I poliziotti hanno deciso di sottoporre i due a un normale controllo e, azionando i dispositivi della volante, hanno intimato l’alt. Il conducente dello scooter, anziché accostare e fermarsi, alla vista della pattuglia ha accelerato repentinamente, svoltando in via Giorgione nel tentativo di fare perdere le proprie tracce e dando il via a una pericolosa fuga.

La folle corsa contromano tra i veicoli e sui passaggi pedonali

La corsa del motociclo è proseguita lungo via Bernini fino all’intersezione con viale della Regione Siciliana, dove il guidatore si è immesso contromano nella corsia laterale dell’arteria cittadina. Nonostante il traffico estremamente intenso, tipico dell’orario serale di punta, l’uomo ha continuato la sua marcia ad alta velocità, effettuando rischiosi slalom tra le vetture che procedevano nel regolare senso di marcia.
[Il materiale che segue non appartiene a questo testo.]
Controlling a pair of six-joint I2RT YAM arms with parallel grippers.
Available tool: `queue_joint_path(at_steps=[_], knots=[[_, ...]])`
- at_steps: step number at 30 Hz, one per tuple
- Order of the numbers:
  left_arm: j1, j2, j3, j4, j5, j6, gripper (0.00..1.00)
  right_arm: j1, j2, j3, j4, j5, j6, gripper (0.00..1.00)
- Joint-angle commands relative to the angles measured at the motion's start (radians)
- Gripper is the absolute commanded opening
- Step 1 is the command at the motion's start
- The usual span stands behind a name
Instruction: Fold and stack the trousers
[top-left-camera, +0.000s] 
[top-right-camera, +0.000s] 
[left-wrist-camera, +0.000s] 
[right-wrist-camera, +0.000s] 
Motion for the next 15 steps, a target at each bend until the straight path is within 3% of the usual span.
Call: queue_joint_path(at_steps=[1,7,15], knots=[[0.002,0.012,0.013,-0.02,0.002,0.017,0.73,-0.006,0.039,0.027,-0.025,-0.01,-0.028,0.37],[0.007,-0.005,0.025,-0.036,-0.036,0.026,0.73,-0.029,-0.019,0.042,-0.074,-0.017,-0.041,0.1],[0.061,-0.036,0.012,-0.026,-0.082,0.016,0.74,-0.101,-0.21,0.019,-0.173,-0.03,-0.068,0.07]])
Successivamente, lo scooter ha raggiunto viale Michelangelo, imboccandolo ancora una volta contromano. Per seminare la volante, che faticava a raggiungere i fuggitivi a causa delle manovre azzardate, l’uomo ha svoltato improvvisamente sopra le strisce pedonali, incurante del rischio di investire i passanti, salendo sul marciapiede per scavalcare lo spartitraffico e immettersi finalmente nella corretta carreggiata di marcia.
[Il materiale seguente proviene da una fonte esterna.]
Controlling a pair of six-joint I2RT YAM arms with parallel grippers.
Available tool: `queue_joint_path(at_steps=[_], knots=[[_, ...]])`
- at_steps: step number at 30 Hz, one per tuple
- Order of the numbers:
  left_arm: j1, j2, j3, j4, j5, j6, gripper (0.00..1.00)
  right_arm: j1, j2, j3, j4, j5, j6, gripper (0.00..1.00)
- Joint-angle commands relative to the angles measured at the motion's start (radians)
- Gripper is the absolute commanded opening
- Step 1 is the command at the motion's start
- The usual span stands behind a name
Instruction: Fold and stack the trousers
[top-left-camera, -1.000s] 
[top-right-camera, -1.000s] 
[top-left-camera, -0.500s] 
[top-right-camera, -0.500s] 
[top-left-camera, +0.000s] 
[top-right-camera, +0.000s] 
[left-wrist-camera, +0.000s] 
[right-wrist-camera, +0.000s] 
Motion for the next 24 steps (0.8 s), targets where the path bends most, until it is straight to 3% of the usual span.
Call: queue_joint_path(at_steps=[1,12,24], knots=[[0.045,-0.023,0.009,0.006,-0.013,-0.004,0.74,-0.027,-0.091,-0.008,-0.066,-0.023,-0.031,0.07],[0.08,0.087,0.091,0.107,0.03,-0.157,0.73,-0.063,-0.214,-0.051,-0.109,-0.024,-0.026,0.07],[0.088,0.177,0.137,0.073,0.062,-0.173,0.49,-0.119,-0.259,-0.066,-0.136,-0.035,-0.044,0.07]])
Il tentativo di nascondersi in un condominio e il blocco della polizia

L’inseguimento si è concluso poco dopo in via Boner, dove i poliziotti sono riusciti a intercettare i due sospettati, che nel frattempo avevano abbandonato il mezzo per tentare una fuga a piedi. Alla vista degli agenti, l’uomo ha scardinato a spallate il portone d’ingresso di uno stabile per trovare un rifugio.

Una volta entrati nell’atrio, i due hanno risalito rapidamente le rampe di scale fino all’ultimo piano, dove hanno iniziato a bussare insistentemente alle porte di alcuni appartamenti nel disperato tentativo di farsi aprire e nascondersi all’interno. I poliziotti sono però riusciti a raggiungere i fuggitivi sul pianerottolo e a bloccarli prima che potessero trovare ospitalità.
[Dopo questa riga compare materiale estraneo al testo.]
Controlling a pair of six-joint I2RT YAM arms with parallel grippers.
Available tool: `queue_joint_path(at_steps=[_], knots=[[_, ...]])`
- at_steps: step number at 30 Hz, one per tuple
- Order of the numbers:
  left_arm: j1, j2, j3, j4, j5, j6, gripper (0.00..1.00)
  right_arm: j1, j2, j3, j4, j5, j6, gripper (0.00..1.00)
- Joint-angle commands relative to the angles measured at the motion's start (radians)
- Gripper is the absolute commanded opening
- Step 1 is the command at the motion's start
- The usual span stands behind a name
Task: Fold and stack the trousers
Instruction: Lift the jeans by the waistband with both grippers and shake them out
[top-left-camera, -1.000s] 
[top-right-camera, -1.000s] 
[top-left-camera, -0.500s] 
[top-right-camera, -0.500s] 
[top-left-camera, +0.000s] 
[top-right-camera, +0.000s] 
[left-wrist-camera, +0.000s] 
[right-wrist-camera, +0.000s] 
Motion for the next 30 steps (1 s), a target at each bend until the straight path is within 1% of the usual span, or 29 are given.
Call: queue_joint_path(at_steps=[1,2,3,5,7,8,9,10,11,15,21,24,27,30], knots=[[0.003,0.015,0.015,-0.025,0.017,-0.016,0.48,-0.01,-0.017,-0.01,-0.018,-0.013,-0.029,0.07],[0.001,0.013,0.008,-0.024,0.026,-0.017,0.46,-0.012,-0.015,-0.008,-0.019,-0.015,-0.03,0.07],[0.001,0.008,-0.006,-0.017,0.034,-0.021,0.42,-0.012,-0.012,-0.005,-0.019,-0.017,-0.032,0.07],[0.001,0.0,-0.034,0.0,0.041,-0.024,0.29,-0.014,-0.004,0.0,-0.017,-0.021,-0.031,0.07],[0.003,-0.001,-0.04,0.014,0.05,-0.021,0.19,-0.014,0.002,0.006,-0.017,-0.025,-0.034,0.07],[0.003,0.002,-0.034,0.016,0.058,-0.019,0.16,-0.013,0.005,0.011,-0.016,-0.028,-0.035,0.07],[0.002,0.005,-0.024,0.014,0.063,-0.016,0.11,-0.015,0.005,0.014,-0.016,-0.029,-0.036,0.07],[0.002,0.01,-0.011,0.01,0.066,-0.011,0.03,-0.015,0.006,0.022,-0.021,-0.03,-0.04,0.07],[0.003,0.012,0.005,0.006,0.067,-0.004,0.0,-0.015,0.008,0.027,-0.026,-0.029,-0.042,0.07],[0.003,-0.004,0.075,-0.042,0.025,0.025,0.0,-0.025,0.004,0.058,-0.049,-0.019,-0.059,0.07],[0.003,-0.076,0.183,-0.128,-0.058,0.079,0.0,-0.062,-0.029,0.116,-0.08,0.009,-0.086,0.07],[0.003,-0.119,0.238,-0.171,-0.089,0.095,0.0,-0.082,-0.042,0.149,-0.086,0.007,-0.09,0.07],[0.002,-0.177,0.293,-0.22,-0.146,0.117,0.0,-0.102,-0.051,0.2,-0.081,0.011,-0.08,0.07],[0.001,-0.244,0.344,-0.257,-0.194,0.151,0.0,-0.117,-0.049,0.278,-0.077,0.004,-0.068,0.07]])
I provvedimenti giudiziari e le sanzioni per il conducente

Dagli accertamenti successivi è emerso che il conducente dello scooter era privo della regolare patente di guida. La perquisizione personale ha inoltre permesso di rinvenire un involucro contenente sostanza stupefacente, motivo per cui l’uomo è stato segnalato alla Prefettura come assuntore.

In virtù della gravità dei fatti e della condotta estremamente pericolosa, che ha messo a serio repentaglio l’incolumità pubblica e quella degli altri automobilisti, l’uomo è stato tratto in arresto. A seguito del giudizio per direttissima, l’autorità giudiziaria ha convalidato il provvedimento, sottoponendo il soggetto alle misure cautelari dell’obbligo di dimora e dell’obbligo di presentazione presso gli uffici del Commissariato di pubblica sicurezza.